That's Entertainment!

He has cooked for Reagans and royals, but Atlanta-born chef Alex Hitz still likes his shrimp and grits—albeit in a creamy velouté

AT THE START of his new book, Alex Hitz presents a quote by the Roman lyric poet Horace: "A host is like a general; calamities often reveal his genius." If that is the case, Mr. Hitz is a five-star general. Even when faced with serving first ladies and movie stars, he manages to be cool as a cucumber.

Raised in Atlanta, Mr. Hitz learned the ins and outs of entertaining early on.
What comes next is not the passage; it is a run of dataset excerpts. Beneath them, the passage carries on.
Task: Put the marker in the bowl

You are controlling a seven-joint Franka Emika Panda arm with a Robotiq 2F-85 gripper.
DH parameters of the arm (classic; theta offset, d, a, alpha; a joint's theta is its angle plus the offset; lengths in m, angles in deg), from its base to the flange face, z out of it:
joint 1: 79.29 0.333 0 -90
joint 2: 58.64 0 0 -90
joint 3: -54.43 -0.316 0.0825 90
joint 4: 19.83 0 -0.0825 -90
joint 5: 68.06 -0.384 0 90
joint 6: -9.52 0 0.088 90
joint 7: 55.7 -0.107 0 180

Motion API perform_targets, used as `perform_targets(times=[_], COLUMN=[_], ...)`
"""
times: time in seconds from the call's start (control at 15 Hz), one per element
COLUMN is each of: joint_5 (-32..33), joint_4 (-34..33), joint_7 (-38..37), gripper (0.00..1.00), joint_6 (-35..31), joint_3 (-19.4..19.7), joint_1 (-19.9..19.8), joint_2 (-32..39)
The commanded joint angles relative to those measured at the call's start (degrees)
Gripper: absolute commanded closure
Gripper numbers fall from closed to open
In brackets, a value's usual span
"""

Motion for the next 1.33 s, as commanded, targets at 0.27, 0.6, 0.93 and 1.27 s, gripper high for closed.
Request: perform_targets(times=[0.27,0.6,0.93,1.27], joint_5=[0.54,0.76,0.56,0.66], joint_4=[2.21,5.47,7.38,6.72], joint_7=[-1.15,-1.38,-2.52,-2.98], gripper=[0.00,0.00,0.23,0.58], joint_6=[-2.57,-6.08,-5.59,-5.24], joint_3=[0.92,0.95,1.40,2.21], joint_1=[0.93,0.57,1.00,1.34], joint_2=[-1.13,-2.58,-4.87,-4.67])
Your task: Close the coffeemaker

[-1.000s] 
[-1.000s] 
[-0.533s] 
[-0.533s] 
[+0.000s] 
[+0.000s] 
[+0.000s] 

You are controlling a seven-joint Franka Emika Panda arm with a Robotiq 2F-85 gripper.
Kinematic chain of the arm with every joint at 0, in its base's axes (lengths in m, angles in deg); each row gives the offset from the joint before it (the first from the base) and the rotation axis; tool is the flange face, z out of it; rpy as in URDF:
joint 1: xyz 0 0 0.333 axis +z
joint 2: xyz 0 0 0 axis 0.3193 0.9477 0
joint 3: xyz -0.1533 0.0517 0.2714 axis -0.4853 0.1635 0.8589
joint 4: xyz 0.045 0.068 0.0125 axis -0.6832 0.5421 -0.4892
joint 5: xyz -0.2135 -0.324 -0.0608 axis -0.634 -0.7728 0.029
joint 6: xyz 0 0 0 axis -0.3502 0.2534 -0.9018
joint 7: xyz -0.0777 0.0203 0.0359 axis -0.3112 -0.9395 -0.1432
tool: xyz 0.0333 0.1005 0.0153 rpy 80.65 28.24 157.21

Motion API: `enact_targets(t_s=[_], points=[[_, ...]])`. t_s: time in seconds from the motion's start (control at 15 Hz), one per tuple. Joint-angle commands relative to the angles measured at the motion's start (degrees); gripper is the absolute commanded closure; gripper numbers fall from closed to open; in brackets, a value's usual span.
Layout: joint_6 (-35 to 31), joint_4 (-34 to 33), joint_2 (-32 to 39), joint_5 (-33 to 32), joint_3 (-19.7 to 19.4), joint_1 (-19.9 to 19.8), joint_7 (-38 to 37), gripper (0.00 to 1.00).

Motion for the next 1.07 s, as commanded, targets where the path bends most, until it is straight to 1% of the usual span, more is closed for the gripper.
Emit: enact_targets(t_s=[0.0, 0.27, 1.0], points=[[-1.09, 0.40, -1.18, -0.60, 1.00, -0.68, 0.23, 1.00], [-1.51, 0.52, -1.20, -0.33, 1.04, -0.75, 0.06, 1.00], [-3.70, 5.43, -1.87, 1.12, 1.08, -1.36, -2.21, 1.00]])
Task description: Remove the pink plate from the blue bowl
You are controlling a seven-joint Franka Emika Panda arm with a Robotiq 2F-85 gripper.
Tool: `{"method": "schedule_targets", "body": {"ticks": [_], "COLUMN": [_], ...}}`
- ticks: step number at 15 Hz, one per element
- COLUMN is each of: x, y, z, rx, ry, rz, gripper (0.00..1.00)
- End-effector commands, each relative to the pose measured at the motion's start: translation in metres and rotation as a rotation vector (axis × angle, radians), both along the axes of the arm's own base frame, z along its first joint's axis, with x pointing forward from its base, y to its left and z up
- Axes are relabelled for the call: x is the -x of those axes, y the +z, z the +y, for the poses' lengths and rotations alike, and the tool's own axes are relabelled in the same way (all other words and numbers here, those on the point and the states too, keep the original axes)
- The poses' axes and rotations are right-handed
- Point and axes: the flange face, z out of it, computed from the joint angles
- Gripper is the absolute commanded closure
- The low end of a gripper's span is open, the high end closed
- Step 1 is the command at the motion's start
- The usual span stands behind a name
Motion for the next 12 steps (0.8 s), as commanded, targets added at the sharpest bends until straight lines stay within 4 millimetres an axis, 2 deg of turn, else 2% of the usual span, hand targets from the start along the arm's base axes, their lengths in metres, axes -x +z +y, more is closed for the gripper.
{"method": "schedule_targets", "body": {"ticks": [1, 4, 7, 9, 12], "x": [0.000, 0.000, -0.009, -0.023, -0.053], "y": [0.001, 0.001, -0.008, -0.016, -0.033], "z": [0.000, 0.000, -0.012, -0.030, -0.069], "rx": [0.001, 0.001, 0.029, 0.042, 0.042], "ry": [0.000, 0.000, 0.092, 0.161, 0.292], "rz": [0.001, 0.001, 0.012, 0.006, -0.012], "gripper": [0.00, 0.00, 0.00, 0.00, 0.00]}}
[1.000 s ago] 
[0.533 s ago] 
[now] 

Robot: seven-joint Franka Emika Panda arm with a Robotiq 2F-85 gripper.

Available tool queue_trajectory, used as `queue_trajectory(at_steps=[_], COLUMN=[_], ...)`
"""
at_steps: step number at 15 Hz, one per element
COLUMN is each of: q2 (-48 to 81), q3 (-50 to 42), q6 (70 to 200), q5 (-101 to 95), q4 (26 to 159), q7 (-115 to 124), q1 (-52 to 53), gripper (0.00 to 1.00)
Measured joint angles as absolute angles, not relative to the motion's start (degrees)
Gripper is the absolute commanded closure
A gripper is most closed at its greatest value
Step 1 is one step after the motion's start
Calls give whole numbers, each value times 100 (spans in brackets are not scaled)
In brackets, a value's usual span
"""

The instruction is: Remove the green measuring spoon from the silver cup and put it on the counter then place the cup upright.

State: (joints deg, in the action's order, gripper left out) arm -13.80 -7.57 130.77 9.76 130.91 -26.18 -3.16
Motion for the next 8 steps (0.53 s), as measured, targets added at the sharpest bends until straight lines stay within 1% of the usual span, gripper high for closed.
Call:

A Saturday lunch hosted by his conductor stepfather and socialite mother, as he writes in his engaging new cookbook-memoir, "My Beverly Hills Kitchen, Classic Southern Cooking with a French Twist" (Knopf), might have found Leonard Bernstein, Coretta Scott King and Jimmy and Rosalynn Carter tucking into the Hitz household's Chicken Country Captain.

Today, Mr. Hitz, 43, divides his time between a house high in the Hollywood Hills and an apartment on Park Avenue. Trained at Le Cordon Bleu, he was the owner of Atlanta's Patio by the River restaurant, where he worked during college. While he would go on to be a Broadway producer, real estate developer and even a clothing designer, his stage of choice is a kitchen island. Mr. Hitz returned to cooking because, he said, "I missed the kitchen."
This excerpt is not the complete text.